• [Directions for this task]
Scan the entries below and state how many lines contain "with". No other output.

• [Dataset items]

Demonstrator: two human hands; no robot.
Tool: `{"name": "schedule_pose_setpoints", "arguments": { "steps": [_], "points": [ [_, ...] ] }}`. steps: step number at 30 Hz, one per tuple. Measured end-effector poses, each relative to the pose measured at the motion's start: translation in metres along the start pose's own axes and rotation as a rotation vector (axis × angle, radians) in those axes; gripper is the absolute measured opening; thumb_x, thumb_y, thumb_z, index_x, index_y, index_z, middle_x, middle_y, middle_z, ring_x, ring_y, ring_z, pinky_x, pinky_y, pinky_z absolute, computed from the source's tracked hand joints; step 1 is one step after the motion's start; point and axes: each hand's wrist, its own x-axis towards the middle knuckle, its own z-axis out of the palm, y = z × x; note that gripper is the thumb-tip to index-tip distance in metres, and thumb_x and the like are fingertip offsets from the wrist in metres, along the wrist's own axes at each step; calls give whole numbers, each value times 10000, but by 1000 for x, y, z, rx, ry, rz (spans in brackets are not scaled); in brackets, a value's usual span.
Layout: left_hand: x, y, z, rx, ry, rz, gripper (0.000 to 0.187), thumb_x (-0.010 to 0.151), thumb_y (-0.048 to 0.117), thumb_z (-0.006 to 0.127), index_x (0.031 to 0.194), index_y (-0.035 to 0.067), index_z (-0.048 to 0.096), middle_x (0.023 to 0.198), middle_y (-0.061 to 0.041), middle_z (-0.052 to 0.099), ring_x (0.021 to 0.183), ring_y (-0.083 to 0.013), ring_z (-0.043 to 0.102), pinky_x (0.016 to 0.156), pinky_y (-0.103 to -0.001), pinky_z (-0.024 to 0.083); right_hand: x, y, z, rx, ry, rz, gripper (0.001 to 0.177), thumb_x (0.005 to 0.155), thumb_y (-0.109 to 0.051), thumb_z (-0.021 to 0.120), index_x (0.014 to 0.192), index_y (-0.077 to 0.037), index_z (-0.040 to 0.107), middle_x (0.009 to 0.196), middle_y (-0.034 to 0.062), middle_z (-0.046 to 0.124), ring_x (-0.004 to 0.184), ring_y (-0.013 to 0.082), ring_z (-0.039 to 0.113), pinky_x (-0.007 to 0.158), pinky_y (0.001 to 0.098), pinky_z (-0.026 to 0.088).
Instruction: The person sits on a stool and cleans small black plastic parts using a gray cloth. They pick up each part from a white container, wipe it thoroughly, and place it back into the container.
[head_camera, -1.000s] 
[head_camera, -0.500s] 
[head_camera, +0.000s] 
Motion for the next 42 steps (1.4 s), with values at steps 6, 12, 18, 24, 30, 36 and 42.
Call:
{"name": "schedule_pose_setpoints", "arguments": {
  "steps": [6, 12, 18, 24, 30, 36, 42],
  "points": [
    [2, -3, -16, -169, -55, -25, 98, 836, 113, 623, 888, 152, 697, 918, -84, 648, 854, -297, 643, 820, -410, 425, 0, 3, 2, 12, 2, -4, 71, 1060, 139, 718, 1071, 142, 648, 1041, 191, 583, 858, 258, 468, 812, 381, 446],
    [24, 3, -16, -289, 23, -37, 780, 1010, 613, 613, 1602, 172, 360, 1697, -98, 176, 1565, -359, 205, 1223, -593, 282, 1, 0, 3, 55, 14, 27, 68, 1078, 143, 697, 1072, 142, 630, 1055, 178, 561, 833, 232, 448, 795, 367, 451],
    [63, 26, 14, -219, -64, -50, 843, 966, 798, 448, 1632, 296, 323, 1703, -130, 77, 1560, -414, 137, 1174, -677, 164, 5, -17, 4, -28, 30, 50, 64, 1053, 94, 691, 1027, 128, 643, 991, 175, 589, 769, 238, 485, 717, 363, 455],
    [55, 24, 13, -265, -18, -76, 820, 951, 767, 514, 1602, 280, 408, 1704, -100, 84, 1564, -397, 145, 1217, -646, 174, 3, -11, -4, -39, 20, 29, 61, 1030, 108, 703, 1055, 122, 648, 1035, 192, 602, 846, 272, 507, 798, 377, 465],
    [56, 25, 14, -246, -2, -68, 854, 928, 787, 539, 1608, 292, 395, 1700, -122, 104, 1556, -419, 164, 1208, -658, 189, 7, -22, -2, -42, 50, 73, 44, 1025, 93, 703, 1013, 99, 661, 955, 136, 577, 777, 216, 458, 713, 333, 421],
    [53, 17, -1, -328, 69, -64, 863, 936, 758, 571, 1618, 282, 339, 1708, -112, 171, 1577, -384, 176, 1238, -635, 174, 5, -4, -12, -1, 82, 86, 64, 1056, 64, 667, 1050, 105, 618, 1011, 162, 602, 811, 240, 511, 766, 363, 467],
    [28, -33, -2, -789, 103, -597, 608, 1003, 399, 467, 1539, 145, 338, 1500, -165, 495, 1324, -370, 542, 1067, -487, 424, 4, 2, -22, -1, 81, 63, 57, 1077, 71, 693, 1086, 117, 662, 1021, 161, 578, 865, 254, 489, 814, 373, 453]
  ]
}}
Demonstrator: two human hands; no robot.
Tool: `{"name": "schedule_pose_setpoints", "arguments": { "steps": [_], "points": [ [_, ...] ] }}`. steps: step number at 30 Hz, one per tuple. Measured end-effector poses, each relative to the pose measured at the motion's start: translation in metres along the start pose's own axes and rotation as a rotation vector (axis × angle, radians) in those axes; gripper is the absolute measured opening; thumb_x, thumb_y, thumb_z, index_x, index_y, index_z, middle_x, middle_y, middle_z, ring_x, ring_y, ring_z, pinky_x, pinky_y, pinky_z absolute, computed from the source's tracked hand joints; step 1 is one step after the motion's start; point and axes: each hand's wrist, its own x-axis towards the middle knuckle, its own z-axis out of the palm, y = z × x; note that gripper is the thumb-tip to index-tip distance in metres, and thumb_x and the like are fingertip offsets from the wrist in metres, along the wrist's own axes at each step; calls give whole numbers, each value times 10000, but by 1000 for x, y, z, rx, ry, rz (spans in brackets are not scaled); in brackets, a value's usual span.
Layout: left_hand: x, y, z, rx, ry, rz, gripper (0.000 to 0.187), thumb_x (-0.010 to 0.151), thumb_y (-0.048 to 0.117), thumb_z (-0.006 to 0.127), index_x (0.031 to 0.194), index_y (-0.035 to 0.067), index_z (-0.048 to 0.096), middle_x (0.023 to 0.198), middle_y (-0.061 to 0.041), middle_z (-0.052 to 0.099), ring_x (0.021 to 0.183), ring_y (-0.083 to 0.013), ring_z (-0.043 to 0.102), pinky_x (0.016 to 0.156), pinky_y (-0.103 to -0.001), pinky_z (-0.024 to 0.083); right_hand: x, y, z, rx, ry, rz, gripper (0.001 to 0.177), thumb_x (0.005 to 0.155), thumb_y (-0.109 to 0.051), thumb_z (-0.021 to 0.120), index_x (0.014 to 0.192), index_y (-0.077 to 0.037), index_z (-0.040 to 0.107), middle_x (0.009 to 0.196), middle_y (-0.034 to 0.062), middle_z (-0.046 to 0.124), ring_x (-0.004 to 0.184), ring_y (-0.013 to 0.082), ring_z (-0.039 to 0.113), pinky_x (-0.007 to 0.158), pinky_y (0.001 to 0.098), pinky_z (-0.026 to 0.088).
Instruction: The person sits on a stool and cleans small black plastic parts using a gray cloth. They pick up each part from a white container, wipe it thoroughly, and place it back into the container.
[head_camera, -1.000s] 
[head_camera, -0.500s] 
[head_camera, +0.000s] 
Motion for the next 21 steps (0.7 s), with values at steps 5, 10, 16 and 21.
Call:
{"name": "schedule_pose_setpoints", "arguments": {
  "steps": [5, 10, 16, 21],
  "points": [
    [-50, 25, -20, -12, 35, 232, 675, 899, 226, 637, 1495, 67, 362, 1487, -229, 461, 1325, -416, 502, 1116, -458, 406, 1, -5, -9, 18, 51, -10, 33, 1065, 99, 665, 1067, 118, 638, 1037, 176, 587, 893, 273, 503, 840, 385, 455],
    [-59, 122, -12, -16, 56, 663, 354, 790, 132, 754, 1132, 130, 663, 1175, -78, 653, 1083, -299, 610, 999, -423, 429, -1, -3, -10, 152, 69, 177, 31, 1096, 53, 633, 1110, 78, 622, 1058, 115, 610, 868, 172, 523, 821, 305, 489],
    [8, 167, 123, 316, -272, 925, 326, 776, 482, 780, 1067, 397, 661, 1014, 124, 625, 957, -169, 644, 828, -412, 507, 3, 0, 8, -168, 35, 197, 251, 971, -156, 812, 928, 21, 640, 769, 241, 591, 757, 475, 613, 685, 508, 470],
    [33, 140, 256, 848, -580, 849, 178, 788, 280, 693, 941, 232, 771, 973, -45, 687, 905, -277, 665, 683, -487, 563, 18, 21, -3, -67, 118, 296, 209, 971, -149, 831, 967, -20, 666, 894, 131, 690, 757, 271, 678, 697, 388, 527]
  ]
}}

• [Output for this exercise]
2